* Task:
For the data below, restate word for word only the lines from the line containing "Trace the black suitcase." through the line containing "Outline the white louvered wardrobe.", both ends included.

Recorded data
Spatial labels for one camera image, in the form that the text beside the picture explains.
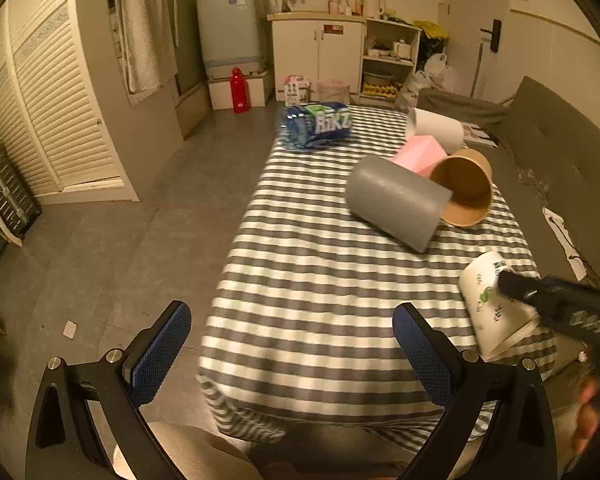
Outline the white paper cup green print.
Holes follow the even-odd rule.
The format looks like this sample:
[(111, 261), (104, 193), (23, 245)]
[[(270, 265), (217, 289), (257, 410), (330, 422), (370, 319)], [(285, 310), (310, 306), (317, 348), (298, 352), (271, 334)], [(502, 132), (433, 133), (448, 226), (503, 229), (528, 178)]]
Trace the white paper cup green print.
[(466, 266), (458, 281), (480, 354), (486, 361), (499, 359), (539, 325), (532, 307), (506, 297), (498, 289), (498, 276), (509, 270), (498, 252), (486, 252)]

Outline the brown kraft paper cup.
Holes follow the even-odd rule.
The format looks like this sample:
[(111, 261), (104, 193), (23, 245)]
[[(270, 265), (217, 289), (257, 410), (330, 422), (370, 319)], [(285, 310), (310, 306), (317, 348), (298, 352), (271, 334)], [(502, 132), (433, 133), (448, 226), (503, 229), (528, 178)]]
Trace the brown kraft paper cup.
[(494, 196), (493, 171), (486, 156), (462, 148), (438, 162), (429, 179), (452, 192), (442, 214), (443, 221), (470, 228), (486, 218)]

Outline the grey plastic cup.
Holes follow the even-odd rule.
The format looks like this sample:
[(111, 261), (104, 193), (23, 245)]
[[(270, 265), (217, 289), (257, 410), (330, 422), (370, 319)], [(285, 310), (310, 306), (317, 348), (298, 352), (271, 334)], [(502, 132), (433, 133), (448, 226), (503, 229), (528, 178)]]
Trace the grey plastic cup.
[(426, 252), (451, 197), (442, 185), (377, 155), (362, 158), (346, 184), (352, 214), (415, 252)]

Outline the grey fabric sofa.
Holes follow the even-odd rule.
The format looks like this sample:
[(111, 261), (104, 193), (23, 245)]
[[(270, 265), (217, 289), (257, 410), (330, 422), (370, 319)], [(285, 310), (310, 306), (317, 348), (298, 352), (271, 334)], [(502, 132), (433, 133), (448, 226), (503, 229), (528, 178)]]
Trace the grey fabric sofa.
[(543, 214), (549, 209), (564, 219), (585, 283), (600, 288), (600, 128), (529, 77), (506, 106), (434, 88), (422, 90), (417, 105), (491, 133), (498, 145), (480, 151), (540, 273), (574, 277)]

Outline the magazine on sofa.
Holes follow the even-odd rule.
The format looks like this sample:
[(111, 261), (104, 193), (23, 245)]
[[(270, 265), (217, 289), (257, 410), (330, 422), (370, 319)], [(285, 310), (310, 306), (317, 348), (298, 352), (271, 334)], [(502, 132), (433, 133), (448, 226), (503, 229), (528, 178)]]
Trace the magazine on sofa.
[(467, 146), (485, 146), (486, 148), (497, 148), (500, 141), (490, 132), (483, 130), (475, 124), (462, 122), (464, 131), (464, 142)]

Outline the pink box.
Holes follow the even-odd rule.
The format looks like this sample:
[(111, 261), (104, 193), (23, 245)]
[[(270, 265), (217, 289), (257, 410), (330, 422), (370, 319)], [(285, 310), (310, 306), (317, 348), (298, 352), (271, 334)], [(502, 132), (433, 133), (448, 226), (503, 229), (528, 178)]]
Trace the pink box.
[(415, 174), (429, 178), (434, 167), (448, 156), (433, 136), (411, 136), (391, 161)]

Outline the white plastic bags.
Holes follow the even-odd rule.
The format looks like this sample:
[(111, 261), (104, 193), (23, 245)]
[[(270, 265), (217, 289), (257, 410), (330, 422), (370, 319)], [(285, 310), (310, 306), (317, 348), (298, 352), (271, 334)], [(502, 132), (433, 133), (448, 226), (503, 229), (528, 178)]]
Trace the white plastic bags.
[(445, 92), (455, 90), (455, 75), (445, 53), (431, 55), (421, 70), (416, 70), (407, 77), (393, 108), (400, 112), (409, 112), (416, 106), (419, 93), (429, 88)]

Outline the grey white checkered tablecloth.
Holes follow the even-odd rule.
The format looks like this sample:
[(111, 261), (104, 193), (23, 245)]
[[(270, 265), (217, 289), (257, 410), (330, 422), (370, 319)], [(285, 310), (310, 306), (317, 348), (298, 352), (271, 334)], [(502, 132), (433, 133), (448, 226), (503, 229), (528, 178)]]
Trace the grey white checkered tablecloth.
[(538, 268), (506, 201), (462, 230), (442, 226), (423, 254), (355, 219), (347, 177), (369, 154), (392, 156), (406, 115), (352, 110), (340, 144), (294, 153), (276, 143), (242, 218), (201, 341), (198, 380), (229, 437), (274, 443), (303, 425), (358, 427), (419, 450), (441, 408), (430, 402), (392, 332), (408, 301), (460, 349), (475, 349), (460, 272), (498, 252)]

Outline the white entrance door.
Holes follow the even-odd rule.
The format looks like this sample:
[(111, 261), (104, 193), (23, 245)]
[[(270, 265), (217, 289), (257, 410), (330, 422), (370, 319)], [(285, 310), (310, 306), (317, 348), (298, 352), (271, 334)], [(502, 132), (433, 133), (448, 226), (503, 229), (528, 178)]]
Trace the white entrance door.
[(508, 0), (445, 0), (439, 18), (449, 33), (445, 52), (457, 93), (494, 99), (498, 54), (491, 50), (491, 41), (494, 22), (504, 22), (507, 12)]

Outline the white open shelf unit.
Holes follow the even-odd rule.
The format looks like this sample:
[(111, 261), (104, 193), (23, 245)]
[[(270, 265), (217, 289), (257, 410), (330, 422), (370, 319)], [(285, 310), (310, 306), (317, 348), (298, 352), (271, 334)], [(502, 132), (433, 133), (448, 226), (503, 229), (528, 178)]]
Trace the white open shelf unit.
[(393, 107), (416, 72), (422, 30), (388, 18), (366, 18), (358, 102)]

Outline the black suitcase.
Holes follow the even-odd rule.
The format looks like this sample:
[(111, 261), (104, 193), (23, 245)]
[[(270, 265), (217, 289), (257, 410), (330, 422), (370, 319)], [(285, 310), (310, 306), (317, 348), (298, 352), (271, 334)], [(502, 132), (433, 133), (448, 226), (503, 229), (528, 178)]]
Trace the black suitcase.
[(18, 247), (41, 208), (0, 145), (0, 235)]

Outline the small waste bin pink liner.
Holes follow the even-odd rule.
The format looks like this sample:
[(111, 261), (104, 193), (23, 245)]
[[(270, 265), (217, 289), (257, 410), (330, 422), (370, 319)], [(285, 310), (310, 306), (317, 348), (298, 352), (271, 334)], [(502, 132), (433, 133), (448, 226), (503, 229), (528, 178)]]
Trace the small waste bin pink liner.
[(319, 80), (316, 84), (317, 102), (350, 103), (350, 87), (341, 80)]

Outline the milk carton box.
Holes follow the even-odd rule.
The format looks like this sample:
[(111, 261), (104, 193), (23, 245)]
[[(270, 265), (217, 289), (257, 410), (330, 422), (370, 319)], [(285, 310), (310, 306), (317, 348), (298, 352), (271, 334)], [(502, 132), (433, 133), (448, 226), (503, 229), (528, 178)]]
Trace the milk carton box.
[(309, 103), (311, 84), (303, 76), (290, 75), (285, 80), (284, 101), (286, 106), (306, 105)]

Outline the white sink cabinet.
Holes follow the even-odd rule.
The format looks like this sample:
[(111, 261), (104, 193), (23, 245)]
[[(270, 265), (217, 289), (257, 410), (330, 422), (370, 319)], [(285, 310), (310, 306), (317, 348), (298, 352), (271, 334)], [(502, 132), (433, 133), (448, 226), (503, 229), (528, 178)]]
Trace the white sink cabinet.
[(355, 101), (361, 92), (366, 19), (320, 12), (268, 16), (272, 24), (276, 100), (282, 102), (286, 79), (301, 76), (317, 97), (321, 82), (340, 81)]

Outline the white electric kettle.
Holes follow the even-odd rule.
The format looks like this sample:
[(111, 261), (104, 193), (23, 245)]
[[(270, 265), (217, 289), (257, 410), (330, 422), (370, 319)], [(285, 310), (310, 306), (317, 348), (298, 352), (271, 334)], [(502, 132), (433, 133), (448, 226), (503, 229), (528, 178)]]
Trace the white electric kettle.
[(386, 0), (363, 0), (364, 18), (380, 20), (386, 10)]

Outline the white louvered wardrobe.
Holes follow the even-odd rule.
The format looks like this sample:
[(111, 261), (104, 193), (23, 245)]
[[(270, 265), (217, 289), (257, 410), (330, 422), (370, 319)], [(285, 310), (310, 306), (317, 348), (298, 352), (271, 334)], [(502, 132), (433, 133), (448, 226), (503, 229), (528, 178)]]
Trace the white louvered wardrobe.
[(143, 197), (183, 141), (174, 77), (129, 92), (114, 0), (0, 0), (0, 143), (44, 204)]

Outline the red thermos bottle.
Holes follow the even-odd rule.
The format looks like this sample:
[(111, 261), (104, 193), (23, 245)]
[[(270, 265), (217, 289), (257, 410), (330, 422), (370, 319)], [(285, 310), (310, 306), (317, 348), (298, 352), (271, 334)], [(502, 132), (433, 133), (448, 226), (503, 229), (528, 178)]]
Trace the red thermos bottle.
[(247, 113), (250, 110), (248, 82), (239, 67), (232, 69), (230, 95), (232, 96), (232, 107), (236, 114)]

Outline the white platform box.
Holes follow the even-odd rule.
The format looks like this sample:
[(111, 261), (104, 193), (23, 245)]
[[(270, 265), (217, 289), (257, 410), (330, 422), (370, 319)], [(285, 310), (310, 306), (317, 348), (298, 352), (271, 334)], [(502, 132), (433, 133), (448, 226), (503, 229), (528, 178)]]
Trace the white platform box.
[[(272, 67), (257, 75), (246, 78), (248, 98), (251, 107), (264, 107), (274, 96), (274, 72)], [(211, 105), (214, 110), (230, 110), (233, 107), (230, 93), (230, 80), (210, 80), (208, 82)]]

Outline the light blue washing machine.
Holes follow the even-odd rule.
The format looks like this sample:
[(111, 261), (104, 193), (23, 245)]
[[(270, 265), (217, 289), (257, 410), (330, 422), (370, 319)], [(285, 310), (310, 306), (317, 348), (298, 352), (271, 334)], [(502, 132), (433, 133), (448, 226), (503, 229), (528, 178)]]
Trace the light blue washing machine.
[(265, 0), (196, 0), (204, 70), (210, 80), (268, 68)]

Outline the white hanging towel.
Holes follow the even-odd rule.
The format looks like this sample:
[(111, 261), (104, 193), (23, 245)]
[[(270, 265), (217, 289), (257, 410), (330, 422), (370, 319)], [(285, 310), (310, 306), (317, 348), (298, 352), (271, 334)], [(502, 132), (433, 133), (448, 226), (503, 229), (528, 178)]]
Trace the white hanging towel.
[(154, 92), (178, 72), (168, 0), (114, 0), (126, 84), (132, 94)]

* Your response:
Trace the black suitcase.
[(18, 247), (41, 208), (0, 145), (0, 235)]

Outline the small waste bin pink liner.
Holes follow the even-odd rule.
The format looks like this sample:
[(111, 261), (104, 193), (23, 245)]
[[(270, 265), (217, 289), (257, 410), (330, 422), (370, 319)], [(285, 310), (310, 306), (317, 348), (298, 352), (271, 334)], [(502, 132), (433, 133), (448, 226), (503, 229), (528, 178)]]
Trace the small waste bin pink liner.
[(319, 80), (316, 84), (317, 102), (350, 103), (350, 87), (341, 80)]

Outline the milk carton box.
Holes follow the even-odd rule.
The format looks like this sample:
[(111, 261), (104, 193), (23, 245)]
[[(270, 265), (217, 289), (257, 410), (330, 422), (370, 319)], [(285, 310), (310, 306), (317, 348), (298, 352), (271, 334)], [(502, 132), (433, 133), (448, 226), (503, 229), (528, 178)]]
Trace the milk carton box.
[(309, 103), (311, 84), (303, 76), (290, 75), (285, 80), (284, 101), (286, 106), (306, 105)]

Outline the white sink cabinet.
Holes follow the even-odd rule.
The format looks like this sample:
[(111, 261), (104, 193), (23, 245)]
[[(270, 265), (217, 289), (257, 410), (330, 422), (370, 319)], [(285, 310), (310, 306), (317, 348), (298, 352), (271, 334)], [(502, 132), (433, 133), (448, 226), (503, 229), (528, 178)]]
Trace the white sink cabinet.
[(355, 101), (361, 92), (366, 19), (320, 12), (268, 16), (272, 24), (276, 100), (282, 102), (286, 79), (301, 76), (317, 97), (321, 82), (340, 81)]

Outline the white electric kettle.
Holes follow the even-odd rule.
The format looks like this sample:
[(111, 261), (104, 193), (23, 245)]
[[(270, 265), (217, 289), (257, 410), (330, 422), (370, 319)], [(285, 310), (310, 306), (317, 348), (298, 352), (271, 334)], [(502, 132), (433, 133), (448, 226), (503, 229), (528, 178)]]
Trace the white electric kettle.
[(386, 0), (363, 0), (364, 18), (380, 20), (386, 10)]

Outline the white louvered wardrobe.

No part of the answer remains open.